Patch day Microsoft di agosto: nuove vulnerabilità in Desktop Remoto

In occasione del suo “patch day” ferragostano Microsoft ha rilasciato qualcosa come 90 patch sviluppate per risolvere decine di problematiche di sicurezza individuate nei suoi software.

Questo mese gli aggiornamenti più delicati sono certamente quelli destinati a risolvere alcune nuove falle di sicurezza nei servizi di Desktop Remoto (Remote Desktop Services): CVE-2019-1181, CVE-2019-1182, CVE-2019-1222 e CVE-2019-1226.

Chi espone la porta utilizzata dal servizio di Desktop remoto sull’IP pubblico – cosa assolutamente sconsigliata – dovrebbe installare gli aggiornamenti quanto prima.
Le nuove falle relative a Desktop Remoto e all’utilizzo del protocollo RDP sono state da molti battezzate BlueKeep II e BlueKeep III mentre il ricercatore Kevin Beaumont le ha scherzosamente chiamate DejaBlue.
Sì perché le lacune appena risolte da Microsoft si pongono sullo stesso solco di BlueKeep (vedere Come cercare i sistemi che usano una versione vulnerabile di Desktop remoto) e sono esse stesse “wormable“. Un aggressore può cioè sfruttare Desktop Remoto per eseguire codice nocivo sui sistemi altrui, senza superare alcuna autenticazione preventiva.

Per il resto, come si evince nell’analisi pubblicata sul sito di ISC, le problematiche più gravi riguardano Hyper-V (un aggressore può eseguire codice arbitrario sulla macchina ospitante – host – superando i confini della macchina virtuale: CVE-2019-0720).

Particolarmente delicate anche le lacune connesse con alcune imperfezioni nell’implementazione del protocollo HTTP/2 in Windows Server 2016 e versioni successive: sulle macchine sprovviste delle patch, utenti malintenzionati potrebbero provocare un attacco DoS (Denial of Service) impedendo la corretta erogazione dei servizi.

Microsoft ha poi risolto una falla legata alla gestione dei file LNK, i classici “collegamenti”, in Windows 10 e Windows Server 2019. Facendovi clic, l’utente può consentire ad applicazioni dannose di eseguire operazioni sul sistema in uso con i diritti più elevati in assoluto (CVE-2019-1188).

Un cabaret di patch riguarda le funzionalità della GUI di Windows: durante il rendering di alcuni elementi grafici, in assenza degli aggiornamenti Microsoft, può verificarsi l’esecuzione di codice dannoso.

Completano il quadro, le patch per la risoluzione di problematiche relative alla gestione degli script VBScript, al motore Chakra del browser Microsoft Edge, al kernel del sistema operativo, a una falla nell’implementazione dello standard Bluetooth della quale parleremo in un articolo a sé.

Suggeriamo di attendere una decina di giorni prima di applicare gli aggiornamenti in modo da dare il tempo a Microsoft di correggere eventuali anomalie segnalate dagli utenti: Perché evitare di installare subito le patch Microsoft e quando va fatto.
Nel caso dei sistemi Windows ove la porta RDP di Desktop Remoto (solitamente la 3389) fosse esposta sull’IP pubblico, suggeriamo di evitarne la raggiungibilità e l’utilizzo da parte di qualunque indirizzo IP remoto.

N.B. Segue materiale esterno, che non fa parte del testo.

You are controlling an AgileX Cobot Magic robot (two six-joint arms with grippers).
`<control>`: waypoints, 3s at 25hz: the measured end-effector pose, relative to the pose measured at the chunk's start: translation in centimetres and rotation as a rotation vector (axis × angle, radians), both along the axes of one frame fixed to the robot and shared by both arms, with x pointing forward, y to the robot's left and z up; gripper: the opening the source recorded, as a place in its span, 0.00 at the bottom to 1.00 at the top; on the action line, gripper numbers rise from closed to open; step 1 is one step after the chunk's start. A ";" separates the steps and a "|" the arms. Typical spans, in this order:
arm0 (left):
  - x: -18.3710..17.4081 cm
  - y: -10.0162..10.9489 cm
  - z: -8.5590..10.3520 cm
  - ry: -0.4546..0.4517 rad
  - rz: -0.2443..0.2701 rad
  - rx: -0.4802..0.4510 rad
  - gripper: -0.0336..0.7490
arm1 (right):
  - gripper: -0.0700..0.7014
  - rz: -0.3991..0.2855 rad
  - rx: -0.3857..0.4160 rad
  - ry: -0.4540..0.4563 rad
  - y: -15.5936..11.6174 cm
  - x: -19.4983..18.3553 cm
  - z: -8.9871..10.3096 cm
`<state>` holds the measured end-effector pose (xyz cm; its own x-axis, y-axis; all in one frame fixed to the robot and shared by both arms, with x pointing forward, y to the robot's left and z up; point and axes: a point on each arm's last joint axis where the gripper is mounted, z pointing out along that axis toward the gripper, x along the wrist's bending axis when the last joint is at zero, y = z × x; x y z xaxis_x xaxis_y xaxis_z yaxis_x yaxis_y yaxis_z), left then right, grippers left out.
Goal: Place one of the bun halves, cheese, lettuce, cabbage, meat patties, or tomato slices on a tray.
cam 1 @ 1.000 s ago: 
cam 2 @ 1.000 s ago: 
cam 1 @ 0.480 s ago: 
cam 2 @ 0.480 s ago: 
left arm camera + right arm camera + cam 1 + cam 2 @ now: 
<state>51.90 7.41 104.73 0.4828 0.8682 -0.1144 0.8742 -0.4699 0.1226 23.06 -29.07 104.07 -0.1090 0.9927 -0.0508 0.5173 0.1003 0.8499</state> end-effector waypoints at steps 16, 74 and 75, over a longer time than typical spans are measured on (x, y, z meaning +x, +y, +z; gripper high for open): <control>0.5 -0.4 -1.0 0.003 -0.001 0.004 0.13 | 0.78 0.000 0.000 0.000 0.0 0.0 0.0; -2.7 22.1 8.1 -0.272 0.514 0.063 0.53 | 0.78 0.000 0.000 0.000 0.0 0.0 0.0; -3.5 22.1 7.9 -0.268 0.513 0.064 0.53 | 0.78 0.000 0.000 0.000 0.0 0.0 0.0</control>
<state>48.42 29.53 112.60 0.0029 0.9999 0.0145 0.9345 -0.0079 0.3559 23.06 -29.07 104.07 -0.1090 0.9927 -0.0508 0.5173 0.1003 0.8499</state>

A tal proposito, è importante impostare una regola a livello firewall e limitare gli IP client dai quali è possibile richiedere la connessione al componente server.

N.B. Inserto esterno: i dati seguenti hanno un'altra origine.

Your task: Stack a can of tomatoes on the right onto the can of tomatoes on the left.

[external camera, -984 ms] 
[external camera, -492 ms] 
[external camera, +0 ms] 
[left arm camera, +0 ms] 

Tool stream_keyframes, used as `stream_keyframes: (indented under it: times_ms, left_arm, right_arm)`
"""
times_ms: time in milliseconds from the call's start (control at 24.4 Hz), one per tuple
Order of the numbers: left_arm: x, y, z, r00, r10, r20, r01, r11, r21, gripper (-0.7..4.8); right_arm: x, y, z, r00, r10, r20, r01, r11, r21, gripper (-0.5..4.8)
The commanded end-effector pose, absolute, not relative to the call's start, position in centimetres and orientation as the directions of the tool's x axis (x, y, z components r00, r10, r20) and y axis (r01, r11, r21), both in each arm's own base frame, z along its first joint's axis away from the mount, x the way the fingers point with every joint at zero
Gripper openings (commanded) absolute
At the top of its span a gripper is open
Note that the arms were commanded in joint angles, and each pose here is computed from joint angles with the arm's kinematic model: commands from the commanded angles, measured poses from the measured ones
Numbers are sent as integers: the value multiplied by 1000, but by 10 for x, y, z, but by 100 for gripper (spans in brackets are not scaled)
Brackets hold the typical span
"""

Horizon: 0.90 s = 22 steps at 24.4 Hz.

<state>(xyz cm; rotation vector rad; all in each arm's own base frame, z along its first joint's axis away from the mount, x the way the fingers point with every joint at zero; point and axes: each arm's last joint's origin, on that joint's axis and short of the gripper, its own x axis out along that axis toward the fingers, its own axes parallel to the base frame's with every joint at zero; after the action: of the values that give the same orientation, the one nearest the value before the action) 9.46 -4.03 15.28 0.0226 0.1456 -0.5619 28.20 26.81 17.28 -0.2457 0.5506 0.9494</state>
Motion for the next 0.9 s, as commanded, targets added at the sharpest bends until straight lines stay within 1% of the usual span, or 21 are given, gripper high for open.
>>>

La buona notizia è che per tutte le vulnerabilità citate non esistono né attacchi in corso né è stato pubblicato alcun codice exploit per sferrare un attacco: passerà del tempo, quindi, prima che i criminali informatici riescano a mettere a punto codice funzionante. Con la pubblicazione delle patch Microsoft, però, è ufficialmente iniziata l’attività di reverse engineering.